● Problem to solve
Reproduce the whole listing that follows, character for character, and drop the images.

● The data
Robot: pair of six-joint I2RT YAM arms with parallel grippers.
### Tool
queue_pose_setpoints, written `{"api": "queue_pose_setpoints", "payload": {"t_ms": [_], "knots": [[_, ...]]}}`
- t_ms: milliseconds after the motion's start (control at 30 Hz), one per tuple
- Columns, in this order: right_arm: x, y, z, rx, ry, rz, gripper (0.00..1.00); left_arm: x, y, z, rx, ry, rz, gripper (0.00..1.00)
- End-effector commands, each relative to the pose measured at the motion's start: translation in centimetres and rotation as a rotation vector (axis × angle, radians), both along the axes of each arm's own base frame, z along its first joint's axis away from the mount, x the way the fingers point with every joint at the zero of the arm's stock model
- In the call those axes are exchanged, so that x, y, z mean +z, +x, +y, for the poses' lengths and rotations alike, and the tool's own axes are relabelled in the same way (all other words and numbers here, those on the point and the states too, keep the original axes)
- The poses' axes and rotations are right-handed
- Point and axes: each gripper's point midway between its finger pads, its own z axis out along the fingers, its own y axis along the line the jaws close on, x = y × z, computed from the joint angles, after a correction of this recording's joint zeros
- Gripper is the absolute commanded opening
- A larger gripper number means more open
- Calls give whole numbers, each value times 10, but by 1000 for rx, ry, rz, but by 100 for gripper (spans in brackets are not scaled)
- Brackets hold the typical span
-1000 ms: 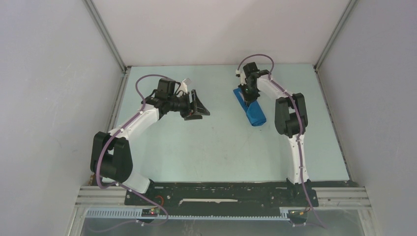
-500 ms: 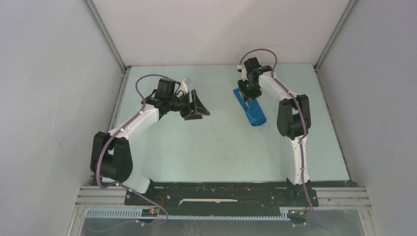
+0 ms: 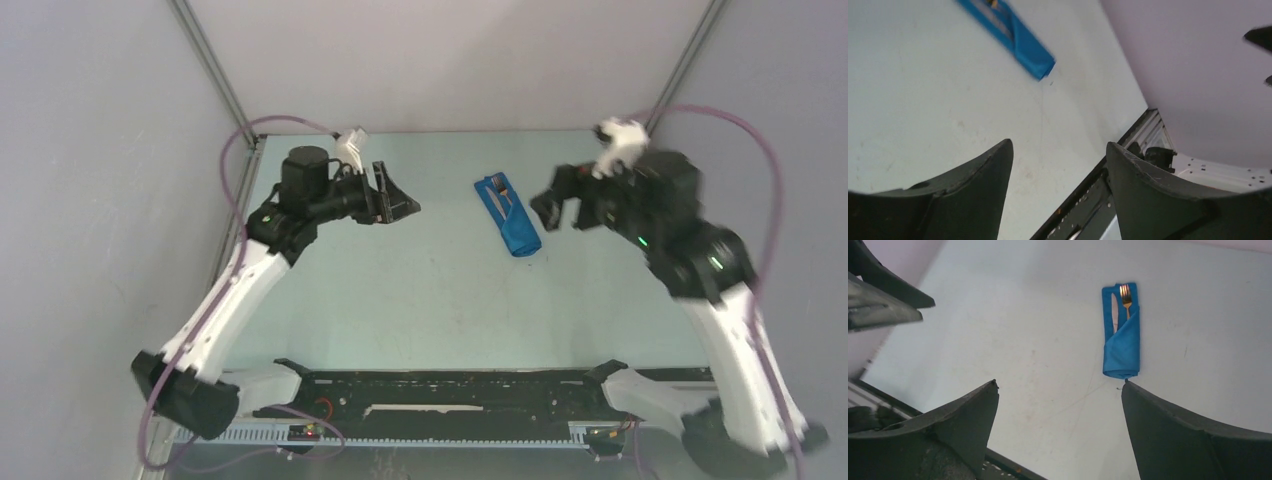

● Answer for this exercise
Robot: pair of six-joint I2RT YAM arms with parallel grippers.
### Tool
queue_pose_setpoints, written `{"api": "queue_pose_setpoints", "payload": {"t_ms": [_], "knots": [[_, ...]]}}`
- t_ms: milliseconds after the motion's start (control at 30 Hz), one per tuple
- Columns, in this order: right_arm: x, y, z, rx, ry, rz, gripper (0.00..1.00); left_arm: x, y, z, rx, ry, rz, gripper (0.00..1.00)
- End-effector commands, each relative to the pose measured at the motion's start: translation in centimetres and rotation as a rotation vector (axis × angle, radians), both along the axes of each arm's own base frame, z along its first joint's axis away from the mount, x the way the fingers point with every joint at the zero of the arm's stock model
- In the call those axes are exchanged, so that x, y, z mean +z, +x, +y, for the poses' lengths and rotations alike, and the tool's own axes are relabelled in the same way (all other words and numbers here, those on the point and the states too, keep the original axes)
- The poses' axes and rotations are right-handed
- Point and axes: each gripper's point midway between its finger pads, its own z axis out along the fingers, its own y axis along the line the jaws close on, x = y × z, computed from the joint angles, after a correction of this recording's joint zeros
- Gripper is the absolute commanded opening
- A larger gripper number means more open
- Calls give whole numbers, each value times 10, but by 1000 for rx, ry, rz, but by 100 for gripper (spans in brackets are not scaled)
- Brackets hold the typical span
-1000 ms: 
-500 ms: 
+0 ms: 

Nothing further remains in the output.